Information supplied below:
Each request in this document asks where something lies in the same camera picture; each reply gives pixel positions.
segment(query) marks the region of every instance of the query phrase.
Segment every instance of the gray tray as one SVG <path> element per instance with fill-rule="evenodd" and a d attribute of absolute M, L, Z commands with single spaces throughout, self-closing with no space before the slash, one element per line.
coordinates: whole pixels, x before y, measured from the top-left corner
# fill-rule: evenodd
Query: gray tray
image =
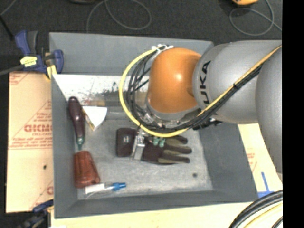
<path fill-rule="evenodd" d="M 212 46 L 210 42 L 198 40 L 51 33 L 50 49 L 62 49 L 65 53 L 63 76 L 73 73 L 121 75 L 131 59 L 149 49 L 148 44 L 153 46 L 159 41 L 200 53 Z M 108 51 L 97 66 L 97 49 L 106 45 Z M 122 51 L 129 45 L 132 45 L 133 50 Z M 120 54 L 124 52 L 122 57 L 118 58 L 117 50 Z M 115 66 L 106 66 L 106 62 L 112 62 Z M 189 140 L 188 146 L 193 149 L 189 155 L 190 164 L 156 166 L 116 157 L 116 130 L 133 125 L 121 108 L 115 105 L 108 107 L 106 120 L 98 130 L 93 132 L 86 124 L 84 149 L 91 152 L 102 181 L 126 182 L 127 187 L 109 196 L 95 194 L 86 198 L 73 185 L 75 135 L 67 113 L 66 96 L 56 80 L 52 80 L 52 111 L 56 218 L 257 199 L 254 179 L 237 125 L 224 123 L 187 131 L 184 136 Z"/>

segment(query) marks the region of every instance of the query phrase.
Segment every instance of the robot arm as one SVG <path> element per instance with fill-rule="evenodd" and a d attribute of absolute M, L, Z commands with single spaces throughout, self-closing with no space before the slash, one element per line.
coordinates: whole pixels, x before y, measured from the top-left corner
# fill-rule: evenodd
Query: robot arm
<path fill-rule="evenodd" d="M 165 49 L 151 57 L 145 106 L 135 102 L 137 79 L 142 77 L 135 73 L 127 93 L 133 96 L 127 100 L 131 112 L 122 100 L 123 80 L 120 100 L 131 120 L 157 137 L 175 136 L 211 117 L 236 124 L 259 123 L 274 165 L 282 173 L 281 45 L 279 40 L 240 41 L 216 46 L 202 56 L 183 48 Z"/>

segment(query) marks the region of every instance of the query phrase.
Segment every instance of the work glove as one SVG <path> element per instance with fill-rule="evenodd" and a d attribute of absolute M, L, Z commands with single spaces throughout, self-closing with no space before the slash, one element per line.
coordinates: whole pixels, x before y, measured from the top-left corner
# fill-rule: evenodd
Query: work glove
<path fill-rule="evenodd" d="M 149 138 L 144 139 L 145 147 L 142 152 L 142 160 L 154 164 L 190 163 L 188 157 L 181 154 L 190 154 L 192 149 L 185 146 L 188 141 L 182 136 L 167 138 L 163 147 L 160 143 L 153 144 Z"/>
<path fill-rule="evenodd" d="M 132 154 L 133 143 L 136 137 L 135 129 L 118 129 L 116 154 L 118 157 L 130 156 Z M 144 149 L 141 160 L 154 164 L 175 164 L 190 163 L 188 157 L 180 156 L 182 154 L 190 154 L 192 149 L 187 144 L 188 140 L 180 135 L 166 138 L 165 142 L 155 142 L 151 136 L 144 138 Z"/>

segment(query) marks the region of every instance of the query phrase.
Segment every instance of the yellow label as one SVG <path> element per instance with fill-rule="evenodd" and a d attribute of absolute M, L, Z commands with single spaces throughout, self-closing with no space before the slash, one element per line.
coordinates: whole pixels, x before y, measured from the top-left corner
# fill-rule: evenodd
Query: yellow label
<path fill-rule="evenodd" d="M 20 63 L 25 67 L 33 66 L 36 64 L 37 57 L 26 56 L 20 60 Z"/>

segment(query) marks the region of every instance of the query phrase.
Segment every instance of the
End of Information supplied.
Information supplied below:
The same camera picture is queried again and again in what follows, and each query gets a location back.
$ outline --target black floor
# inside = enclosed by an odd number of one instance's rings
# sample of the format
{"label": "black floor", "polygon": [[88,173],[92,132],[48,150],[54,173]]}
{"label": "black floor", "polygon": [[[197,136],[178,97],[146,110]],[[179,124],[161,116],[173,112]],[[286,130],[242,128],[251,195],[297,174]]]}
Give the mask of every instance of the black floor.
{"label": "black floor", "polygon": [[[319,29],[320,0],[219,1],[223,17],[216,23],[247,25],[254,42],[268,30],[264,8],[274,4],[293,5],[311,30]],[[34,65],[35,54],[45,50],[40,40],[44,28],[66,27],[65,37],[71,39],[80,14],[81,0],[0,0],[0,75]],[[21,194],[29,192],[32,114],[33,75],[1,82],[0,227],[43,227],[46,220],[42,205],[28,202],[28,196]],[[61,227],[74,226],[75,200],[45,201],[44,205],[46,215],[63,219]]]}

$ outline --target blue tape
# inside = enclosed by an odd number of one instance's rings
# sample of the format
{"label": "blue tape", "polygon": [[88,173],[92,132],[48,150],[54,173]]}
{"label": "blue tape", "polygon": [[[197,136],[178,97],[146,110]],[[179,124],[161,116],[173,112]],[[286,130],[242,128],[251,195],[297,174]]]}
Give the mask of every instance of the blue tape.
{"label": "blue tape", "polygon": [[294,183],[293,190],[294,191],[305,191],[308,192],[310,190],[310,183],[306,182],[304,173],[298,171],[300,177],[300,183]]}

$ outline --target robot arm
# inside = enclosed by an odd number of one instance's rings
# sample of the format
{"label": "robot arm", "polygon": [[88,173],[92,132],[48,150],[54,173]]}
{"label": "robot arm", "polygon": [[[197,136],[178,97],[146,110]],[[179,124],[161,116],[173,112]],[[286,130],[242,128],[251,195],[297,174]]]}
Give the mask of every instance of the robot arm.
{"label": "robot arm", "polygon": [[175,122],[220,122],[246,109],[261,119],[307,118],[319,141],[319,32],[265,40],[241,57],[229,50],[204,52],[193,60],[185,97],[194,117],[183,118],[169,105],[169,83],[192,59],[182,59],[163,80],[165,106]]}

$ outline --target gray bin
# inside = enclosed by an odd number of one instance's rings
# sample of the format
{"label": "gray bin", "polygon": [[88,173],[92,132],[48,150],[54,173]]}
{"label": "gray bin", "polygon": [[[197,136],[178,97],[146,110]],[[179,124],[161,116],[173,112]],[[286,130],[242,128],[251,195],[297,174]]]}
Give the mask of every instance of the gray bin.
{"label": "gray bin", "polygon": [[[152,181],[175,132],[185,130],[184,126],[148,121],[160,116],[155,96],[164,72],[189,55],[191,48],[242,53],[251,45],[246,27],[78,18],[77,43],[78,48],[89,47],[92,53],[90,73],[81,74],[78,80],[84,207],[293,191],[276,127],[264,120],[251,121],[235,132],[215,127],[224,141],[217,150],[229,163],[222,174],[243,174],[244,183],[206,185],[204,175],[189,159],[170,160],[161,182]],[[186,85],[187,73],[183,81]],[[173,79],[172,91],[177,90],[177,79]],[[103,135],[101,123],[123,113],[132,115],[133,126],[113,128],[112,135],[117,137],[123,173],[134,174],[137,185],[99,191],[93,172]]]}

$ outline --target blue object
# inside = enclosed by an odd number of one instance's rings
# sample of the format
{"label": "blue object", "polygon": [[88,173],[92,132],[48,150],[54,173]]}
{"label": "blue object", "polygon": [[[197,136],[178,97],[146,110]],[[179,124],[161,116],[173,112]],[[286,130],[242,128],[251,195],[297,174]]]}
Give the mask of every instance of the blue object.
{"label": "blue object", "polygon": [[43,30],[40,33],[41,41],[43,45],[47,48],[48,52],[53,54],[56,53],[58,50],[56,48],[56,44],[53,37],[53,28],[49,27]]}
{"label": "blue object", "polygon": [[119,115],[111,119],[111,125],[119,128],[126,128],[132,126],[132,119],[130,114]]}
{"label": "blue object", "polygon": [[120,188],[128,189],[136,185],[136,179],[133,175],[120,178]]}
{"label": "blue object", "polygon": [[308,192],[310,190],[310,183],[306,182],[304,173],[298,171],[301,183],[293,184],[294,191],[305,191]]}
End of Information supplied.
### About this task
Find the word "picture" in the listing above. Copy each line where it appears.

### Answer to the exercise
Each request in this document asks where something lies in the same camera picture; each reply gives pixel positions.
The same camera picture is queried again and again in what follows, and each query gets a location back.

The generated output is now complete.